Apakah sebagian karena serangan mental terus-menerus yang ia terima dari pemimpin redaksinya sehingga ia tidak bisa menikmati karyanya akhir-akhir ini? Selain itu, ini adalah pertama kalinya ia melakukan kesalahan sebesar itu.
“Maafkan aku, Kak…! Aku pasti sudah kehilangan akal sehatku… apa yang harus aku lakukan?”
“Solusinya adalah menarik kembali seluruh batch produk, tetapi karena kita akan mengalami kerugian besar jika melakukan itu, kita harus melakukan sesuatu. Serahkan saja pada saya.”
“A-apa yang akan kau lakukan?”
“Saya harus menambahkan lapisan emas. Lepaskan penutupnya dan jangan cetak mereknya, cukup timbulkan lapisan emas di atasnya.

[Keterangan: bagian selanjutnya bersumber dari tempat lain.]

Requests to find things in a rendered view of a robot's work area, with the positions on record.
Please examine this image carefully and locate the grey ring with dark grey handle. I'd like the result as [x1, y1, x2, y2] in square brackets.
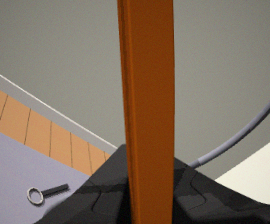
[27, 184, 68, 205]

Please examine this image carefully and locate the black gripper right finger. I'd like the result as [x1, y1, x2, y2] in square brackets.
[172, 157, 270, 224]

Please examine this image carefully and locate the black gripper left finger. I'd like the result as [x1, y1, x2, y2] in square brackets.
[33, 144, 132, 224]

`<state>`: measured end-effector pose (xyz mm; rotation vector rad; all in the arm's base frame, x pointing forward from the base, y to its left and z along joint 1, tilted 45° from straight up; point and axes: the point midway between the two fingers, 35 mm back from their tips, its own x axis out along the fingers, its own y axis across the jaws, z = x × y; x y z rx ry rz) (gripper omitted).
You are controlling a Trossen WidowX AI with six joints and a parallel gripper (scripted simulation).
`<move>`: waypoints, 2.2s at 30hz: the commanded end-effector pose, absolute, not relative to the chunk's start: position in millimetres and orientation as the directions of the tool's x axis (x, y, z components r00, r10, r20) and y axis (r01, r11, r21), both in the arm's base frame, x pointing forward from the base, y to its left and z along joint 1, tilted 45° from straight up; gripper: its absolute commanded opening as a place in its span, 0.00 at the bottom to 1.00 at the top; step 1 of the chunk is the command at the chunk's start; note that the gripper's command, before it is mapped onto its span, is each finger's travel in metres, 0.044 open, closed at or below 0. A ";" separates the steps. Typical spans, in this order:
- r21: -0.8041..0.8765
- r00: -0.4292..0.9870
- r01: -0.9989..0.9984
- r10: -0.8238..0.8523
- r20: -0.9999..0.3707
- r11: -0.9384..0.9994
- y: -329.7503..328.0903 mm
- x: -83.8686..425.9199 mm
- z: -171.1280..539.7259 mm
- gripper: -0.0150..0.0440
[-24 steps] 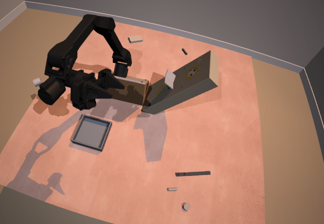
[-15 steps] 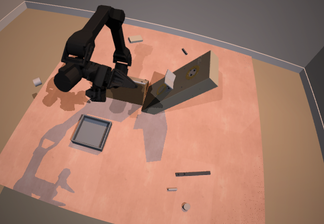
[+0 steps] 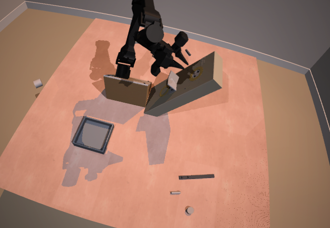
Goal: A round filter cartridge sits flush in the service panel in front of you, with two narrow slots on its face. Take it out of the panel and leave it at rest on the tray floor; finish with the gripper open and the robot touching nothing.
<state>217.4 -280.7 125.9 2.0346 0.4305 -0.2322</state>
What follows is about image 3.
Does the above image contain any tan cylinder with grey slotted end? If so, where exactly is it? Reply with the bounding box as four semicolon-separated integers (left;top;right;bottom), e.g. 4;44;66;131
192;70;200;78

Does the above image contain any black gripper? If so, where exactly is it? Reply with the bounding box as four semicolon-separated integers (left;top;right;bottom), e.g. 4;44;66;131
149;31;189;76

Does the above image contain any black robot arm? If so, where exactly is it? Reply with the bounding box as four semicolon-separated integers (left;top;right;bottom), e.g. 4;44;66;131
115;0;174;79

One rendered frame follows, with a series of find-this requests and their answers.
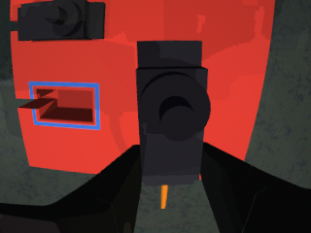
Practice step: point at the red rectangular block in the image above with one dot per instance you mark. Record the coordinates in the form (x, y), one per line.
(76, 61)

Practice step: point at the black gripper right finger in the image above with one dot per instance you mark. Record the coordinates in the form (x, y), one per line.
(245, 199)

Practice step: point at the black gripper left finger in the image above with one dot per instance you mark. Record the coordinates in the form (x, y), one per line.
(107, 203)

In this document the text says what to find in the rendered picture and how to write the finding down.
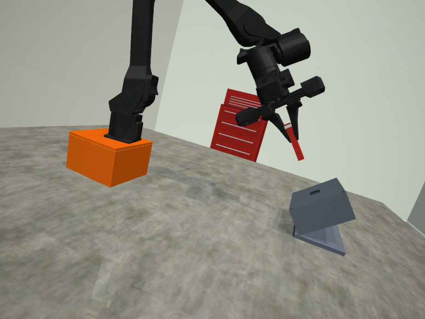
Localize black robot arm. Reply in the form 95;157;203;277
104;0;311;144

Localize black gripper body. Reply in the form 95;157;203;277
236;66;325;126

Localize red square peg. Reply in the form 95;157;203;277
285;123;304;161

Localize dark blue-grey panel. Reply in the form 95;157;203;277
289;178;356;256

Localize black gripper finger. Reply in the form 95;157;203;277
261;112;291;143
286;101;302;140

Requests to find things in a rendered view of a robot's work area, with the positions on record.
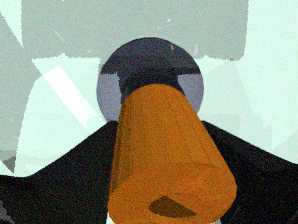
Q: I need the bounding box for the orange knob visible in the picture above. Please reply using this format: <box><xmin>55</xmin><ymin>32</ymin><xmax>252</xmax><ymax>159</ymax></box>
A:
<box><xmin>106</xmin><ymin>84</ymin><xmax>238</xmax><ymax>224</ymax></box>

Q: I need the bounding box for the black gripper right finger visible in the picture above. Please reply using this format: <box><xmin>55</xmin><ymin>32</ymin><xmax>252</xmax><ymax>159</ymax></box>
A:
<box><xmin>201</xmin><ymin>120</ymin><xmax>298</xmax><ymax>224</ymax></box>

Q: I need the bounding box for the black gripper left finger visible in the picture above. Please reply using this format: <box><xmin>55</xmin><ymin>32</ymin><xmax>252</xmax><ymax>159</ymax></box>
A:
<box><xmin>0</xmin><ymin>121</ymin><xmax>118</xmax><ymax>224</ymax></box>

Kerugian kita mungkin tidak akan mencapai satu juta won jika kita melakukan itu.”
Wakil Lee menepuk bahu Jung So-Mi yang tampak ketakutan.
“Untungnya, kami mengetahuinya sebelum buku-buku itu dikirim karena kami masih bisa menemukan solusinya. Jangan terlalu khawatir, paling banter kami hanya akan menulis laporan permintaan maaf terkait hal ini.”
Jung So-Mi kehilangan kata-kata dan menundukkan kepala sambil mengangguk tanpa suara.
Seandainya bukan karena Wakil Lee, dia pasti sudah meninggalkan hari-hari mengerikannya di kantor ini. Dia lebih sering menangis dan merasa dirinya semakin menyedihkan akhir-akhir ini.
Wakil Lee dengan terampil menyelesaikan masalah yang ada untuknya, karena dia sudah cukup lama berkecimpung di industri ini dan telah beberapa kali mengalami hal-hal seperti itu sebelumnya.
Namun, bantuan Wakil Lee tidak berarti Jung So-Mi selamat. Dia masih kesakitan, dan dia gelisah di kursinya seolah-olah kursinya telah menjadi bantalan jarum.
Pada siang hari yang menentukan itu, pemimpin redaksi, Park Kyung-Wook, kembali ke kantor dengan wajah datar setelah perjalanan bisnis.
Jung So-Mi gemetar hanya mendengar suara langkah kakinya; perasaan firasat buruk menyelimutinya saat ia merasakan kehadiran Park Kyung-Wook yang menjulang di belakangnya.
“Kamu meninggalkan otakmu di mana?”
Park Kyung-Wook melemparkan sebuah buku ke meja Jung So-Mi. Buku itu memiliki tulisan—volume terakhir—yang tercetak dengan tinta emas di sampulnya.
Jung So-Mi berdiri dan berbalik.
Bibirnya bergetar saat dia berkata, “Aku benar-benar minta maaf. Aku akan memastikan untuk tidak mengulangi kesalahan yang sama lagi.”
“Tidak, kamu tidak perlu melakukan itu lagi.”
“Maaf?” Mata Jung So-Mi membelalak kaget.
Park Kyung-Wook mendengus dan melonggarkan dasinya karena frustrasi.
Dia menatapnya tajam dan berkata, “Nona So-Mi, bukankah sebaiknya Anda pergi saja?”